Elle rappelle ensuite que le concile de Vienne convoqué en 1311 par Clément V pour régler le sort de l’ordre du Temple ne condamne pas les Templiers, mais dissous l’ordre. Ce concile décide également de confier les biens des Templiers aux Hospitaliers, privant Philippe le Bel de leur trésor, bien qu’il semble en avoir bien profité entre 1307 et 1312.
Elle conclut en évoquant le cancer de Clément V qui l’a affaibli et qui a conduit le pontife à temporiser avec le roi plutôt que de l’affronter frontalement. Puis elle cède la parole au public.

Un public attentif et passionné, qui a particulièrement apprécié les anecdotes rapportées, souvent avec humour, par la conférencière. Et notamment le drame s’étant produit lors du couronnement du pape à Lyon. Au premier plan : plusieurs membres de notre Conseil d’administration.
A noter dans les questions et interventions du public qu’Annie LACOMBE, s’appuyant sur les travaux de Robert VINAS, n’a pas la même perception que Monique DOLLIN du FRESNEL sur les rapports entre Clément V et Philippe le Bel. Une confrontation de ces deux chercheurs est envisagée et souhaitée.
Sur une question concernant le port de la barbe par les Templiers, Gauthier LANGLOIS intervient pour rappeler qu’on est prisonnier des représentations établies au XIXe siècle, alors que les représentations médiévales les montrent sans barbe. En revanche l’iconographie médiévale peut obéir à des conventions qui font que l’on représente souvent les personnages importants (sages, vieux, Charlemagne) avec une barbe sans que cela corresponde à une réalité.

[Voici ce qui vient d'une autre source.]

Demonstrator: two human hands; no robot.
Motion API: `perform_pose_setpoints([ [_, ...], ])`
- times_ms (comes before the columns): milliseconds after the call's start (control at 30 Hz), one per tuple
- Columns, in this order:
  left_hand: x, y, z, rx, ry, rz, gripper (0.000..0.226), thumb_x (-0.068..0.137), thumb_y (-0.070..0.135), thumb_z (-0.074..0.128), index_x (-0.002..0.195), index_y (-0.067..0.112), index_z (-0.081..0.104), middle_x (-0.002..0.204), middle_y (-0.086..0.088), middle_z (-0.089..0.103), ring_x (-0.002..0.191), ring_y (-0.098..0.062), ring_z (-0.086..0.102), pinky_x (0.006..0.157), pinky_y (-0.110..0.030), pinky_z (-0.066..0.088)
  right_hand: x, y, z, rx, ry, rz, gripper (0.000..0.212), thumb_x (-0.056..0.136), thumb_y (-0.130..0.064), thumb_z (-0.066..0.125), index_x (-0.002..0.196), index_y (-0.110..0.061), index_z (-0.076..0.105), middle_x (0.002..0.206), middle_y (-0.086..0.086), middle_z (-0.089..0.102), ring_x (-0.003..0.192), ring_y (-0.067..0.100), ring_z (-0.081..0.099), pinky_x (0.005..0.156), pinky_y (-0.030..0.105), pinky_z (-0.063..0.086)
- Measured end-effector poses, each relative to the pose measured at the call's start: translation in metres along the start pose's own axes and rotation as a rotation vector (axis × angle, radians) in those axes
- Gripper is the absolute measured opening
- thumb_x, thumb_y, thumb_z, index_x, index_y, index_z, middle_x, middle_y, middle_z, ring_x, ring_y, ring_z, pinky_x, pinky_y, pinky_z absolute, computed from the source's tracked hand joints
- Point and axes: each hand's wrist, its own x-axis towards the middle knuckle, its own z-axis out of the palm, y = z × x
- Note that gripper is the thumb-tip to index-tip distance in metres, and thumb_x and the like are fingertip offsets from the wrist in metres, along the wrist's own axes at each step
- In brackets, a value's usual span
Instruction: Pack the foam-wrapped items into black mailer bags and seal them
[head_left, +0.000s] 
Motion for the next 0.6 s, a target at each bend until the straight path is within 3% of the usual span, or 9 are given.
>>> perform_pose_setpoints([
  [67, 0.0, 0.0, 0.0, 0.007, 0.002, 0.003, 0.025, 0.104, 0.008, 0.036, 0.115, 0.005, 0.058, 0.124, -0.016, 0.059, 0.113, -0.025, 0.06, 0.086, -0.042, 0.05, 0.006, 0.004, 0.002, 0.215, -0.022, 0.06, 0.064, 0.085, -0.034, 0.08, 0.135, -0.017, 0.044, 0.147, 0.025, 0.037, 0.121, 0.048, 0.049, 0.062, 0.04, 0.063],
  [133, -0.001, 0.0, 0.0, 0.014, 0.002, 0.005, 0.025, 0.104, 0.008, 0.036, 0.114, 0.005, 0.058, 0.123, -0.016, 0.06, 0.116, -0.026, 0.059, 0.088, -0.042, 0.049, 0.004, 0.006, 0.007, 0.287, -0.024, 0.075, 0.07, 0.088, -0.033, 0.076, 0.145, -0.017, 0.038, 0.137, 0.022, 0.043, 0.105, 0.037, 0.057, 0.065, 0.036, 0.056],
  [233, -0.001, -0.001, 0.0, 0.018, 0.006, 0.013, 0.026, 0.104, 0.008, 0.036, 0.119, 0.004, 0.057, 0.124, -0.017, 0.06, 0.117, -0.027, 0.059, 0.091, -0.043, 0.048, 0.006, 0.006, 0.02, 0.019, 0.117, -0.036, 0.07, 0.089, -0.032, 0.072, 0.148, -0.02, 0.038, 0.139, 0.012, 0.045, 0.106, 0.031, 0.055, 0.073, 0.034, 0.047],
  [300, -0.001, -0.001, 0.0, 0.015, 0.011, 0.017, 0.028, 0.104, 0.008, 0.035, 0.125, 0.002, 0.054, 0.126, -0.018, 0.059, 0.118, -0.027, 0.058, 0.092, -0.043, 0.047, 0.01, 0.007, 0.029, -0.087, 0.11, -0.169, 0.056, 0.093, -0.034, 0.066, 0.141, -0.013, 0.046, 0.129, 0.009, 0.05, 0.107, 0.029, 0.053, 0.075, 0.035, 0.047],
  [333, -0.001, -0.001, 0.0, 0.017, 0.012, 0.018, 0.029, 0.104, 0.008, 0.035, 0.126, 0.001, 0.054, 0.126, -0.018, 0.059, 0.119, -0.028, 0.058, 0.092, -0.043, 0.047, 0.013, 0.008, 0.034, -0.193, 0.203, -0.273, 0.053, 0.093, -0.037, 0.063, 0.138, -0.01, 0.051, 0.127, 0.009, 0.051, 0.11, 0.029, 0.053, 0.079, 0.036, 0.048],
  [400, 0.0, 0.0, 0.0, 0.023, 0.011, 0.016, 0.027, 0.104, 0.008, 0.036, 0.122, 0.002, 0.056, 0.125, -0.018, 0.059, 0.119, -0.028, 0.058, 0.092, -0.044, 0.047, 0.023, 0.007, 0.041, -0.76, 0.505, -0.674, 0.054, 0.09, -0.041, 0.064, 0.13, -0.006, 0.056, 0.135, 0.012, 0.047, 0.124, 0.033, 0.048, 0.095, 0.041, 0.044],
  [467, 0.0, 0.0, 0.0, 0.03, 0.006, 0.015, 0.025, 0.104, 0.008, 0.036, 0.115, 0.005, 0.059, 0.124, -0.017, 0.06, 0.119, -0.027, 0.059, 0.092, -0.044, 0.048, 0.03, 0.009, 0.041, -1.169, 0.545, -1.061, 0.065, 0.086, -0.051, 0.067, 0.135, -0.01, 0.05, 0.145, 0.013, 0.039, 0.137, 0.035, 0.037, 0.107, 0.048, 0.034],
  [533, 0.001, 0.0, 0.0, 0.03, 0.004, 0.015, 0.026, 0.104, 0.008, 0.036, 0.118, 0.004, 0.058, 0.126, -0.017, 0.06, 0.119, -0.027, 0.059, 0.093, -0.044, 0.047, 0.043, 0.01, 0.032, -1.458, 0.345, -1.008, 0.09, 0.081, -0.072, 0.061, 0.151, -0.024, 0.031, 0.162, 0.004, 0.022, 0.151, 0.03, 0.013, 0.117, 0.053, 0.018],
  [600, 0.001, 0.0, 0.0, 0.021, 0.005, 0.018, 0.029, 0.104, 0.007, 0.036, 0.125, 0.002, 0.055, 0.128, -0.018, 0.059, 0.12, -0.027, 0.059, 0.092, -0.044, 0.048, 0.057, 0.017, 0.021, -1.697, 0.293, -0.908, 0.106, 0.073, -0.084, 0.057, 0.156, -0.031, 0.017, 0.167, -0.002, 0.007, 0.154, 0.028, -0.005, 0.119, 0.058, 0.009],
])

Gauthier LANGLOIS évoquant la personnalité du franciscain Bernard Délicieux, lecteur du couvent de Carcassonne, demande à la conférencière de préciser ses rapports avec Clément V. Monique DOLLIN du FRESNEL rappelle que ce moine a servi de modèle pour le personnage de Guillaume de Baskerville dans le roman d’Umberto Ecco et confirme la bienveillance du pape envers ce religieux.
La conférence se termine par des dédicaces de la biographie de Clément V, puis par le traditionnel pot concluant nos séances.